In this study, we performed Monte Carlo coupled multi-physics simulations with spatially continuous material properties via Functional Expansion Tally combined with delta-tracking. The proposed multi-physics coupling framework significantly reduces the need for spatial discretization in the problem geometry, potentially decreasing simulation time as macroscopic cross section reconstructions are performed less frequently. The proposed method has been tested on pin-cell and assembly levels at hot full power to evaluate its applicability. At both pin and assembly levels, numerical experiments have demonstrated that the proposed framework can produce solutions that asymptotically approach those from conventional cell-based discretized simulations with infinitesimal cells. Furthermore, the proposed method accelerates the simulation time by over four times compared to the cell-based discretized approach with very small cells for cases without neutron absorbers. Therefore, the proposed method has the potential to be integrated into future Monte Carlo production codes, to meet the demanding requirements for improved reactor safety.

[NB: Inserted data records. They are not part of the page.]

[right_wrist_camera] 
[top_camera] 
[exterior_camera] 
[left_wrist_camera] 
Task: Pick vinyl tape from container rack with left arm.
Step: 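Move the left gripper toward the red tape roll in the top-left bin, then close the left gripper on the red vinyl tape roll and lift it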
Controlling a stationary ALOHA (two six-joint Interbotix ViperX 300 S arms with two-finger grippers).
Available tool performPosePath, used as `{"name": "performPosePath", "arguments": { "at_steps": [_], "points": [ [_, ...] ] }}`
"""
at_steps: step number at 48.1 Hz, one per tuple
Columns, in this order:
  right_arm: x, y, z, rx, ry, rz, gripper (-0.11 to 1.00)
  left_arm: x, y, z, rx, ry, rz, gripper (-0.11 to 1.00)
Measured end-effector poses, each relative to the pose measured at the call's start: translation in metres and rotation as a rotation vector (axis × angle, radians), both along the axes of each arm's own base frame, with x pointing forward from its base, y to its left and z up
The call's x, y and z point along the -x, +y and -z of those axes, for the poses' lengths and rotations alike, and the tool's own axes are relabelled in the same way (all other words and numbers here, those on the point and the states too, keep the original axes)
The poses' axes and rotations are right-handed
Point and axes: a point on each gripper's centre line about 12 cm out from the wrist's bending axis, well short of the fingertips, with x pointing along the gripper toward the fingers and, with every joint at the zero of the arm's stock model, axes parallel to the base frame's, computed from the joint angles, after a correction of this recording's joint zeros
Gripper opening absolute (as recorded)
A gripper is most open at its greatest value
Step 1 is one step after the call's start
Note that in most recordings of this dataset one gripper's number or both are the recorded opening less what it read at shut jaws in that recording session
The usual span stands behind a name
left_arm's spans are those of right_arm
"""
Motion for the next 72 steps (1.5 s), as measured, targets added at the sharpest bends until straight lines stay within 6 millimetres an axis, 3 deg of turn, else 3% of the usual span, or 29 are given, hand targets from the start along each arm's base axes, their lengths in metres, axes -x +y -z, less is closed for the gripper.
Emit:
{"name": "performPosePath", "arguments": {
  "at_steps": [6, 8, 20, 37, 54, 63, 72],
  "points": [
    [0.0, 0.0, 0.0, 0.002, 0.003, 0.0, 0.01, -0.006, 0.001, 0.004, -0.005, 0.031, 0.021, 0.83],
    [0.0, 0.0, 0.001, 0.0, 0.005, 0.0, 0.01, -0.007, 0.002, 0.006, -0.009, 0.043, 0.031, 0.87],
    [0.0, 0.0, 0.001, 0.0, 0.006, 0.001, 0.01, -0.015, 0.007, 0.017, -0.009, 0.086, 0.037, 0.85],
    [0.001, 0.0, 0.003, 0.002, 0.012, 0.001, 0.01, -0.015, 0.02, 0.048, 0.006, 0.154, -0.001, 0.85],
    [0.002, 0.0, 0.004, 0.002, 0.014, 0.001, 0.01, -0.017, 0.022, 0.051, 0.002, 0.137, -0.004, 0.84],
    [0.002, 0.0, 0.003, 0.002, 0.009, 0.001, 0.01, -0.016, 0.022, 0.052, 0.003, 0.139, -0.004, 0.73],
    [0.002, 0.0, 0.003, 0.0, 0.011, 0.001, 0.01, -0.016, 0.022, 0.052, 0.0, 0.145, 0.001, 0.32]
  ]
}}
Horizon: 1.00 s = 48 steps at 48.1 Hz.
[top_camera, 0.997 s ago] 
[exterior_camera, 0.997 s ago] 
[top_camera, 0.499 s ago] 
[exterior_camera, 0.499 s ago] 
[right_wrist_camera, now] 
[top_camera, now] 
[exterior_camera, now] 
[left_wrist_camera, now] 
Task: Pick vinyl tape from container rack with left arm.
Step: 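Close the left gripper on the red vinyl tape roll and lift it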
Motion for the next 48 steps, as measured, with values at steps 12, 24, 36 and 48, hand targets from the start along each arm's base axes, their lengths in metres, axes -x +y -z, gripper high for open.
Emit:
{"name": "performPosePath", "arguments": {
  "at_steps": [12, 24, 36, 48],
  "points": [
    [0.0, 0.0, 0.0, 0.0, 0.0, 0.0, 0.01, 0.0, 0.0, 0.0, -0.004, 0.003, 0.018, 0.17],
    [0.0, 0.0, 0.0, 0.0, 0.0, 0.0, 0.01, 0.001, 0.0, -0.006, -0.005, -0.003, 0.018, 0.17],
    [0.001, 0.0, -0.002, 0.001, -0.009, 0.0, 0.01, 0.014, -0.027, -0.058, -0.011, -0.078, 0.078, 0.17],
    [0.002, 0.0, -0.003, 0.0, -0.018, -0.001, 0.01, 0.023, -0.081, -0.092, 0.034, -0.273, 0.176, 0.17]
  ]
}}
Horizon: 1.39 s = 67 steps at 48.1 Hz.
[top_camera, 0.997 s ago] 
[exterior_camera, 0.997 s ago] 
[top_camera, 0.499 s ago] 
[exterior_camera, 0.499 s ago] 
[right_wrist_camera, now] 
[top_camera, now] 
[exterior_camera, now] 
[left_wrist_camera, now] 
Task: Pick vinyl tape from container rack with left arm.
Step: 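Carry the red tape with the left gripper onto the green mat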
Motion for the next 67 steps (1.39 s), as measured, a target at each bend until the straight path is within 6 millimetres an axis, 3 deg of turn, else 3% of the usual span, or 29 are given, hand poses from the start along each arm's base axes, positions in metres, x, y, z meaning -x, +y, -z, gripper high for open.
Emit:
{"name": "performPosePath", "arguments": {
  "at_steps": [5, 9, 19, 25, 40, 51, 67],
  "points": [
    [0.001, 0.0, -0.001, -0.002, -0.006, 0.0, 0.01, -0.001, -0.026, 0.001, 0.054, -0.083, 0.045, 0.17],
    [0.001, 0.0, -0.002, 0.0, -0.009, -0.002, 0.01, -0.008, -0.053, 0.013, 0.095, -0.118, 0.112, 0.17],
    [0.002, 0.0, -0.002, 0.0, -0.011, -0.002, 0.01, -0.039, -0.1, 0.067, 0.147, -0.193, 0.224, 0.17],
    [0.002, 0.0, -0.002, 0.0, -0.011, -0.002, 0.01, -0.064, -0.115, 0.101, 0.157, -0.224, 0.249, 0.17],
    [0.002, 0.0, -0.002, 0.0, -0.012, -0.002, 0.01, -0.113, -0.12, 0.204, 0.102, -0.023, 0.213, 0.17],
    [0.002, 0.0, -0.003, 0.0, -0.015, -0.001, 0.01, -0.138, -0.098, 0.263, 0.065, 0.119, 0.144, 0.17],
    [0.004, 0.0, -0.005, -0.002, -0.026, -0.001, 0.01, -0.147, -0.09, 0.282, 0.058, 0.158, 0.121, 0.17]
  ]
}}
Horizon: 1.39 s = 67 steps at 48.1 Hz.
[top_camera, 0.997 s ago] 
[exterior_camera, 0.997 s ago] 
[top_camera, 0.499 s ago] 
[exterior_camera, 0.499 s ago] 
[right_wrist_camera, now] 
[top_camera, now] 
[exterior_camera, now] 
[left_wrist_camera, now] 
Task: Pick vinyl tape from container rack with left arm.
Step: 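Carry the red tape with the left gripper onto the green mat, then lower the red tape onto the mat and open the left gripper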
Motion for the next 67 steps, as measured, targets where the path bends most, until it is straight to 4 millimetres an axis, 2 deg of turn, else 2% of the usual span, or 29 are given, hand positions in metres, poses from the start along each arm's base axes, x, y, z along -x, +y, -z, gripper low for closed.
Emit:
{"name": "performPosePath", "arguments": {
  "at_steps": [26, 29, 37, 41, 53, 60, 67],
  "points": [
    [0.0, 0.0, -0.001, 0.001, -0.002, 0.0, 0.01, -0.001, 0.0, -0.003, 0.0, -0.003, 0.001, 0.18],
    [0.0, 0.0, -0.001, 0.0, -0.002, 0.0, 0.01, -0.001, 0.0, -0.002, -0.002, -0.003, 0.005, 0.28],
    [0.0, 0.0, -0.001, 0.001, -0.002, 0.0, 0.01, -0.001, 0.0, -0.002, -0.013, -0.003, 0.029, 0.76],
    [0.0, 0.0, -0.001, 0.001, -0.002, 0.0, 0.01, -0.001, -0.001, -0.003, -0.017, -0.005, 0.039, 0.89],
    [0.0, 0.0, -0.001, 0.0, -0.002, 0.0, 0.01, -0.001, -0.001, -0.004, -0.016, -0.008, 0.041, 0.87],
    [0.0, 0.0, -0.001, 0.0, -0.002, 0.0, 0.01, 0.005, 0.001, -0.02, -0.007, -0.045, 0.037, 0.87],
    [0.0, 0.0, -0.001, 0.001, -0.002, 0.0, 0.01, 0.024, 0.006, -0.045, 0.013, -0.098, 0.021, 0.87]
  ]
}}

在这项研究中,我们通过函数展开塔利(Functional Expansion Tally)与三角跟踪(delta-tracking)相结合,对具有空间连续材料属性的多物理场进行了蒙特卡罗耦合模拟。所提出的多物理场耦合框架大大降低了对问题几何空间离散化的需求,由于减少了宏观截面重构的执行频率,因此有可能缩短仿真时间。为了评估所提出的方法的适用性,我们在热全功率条件下对引脚单元和组件层面进行了测试。数值实验证明,在针脚和装配层面,所提出的框架能产生渐近接近传统基于无限小单元离散模拟的解。此外,在没有中子吸收器的情况下,与采用极小单元的基于单元的离散化方法相比,所提出的方法将模拟时间加快了四倍以上。因此,建议的方法有可能被集成到未来的蒙特卡罗生产代码中,以满足提高反应堆安全性的苛刻要求。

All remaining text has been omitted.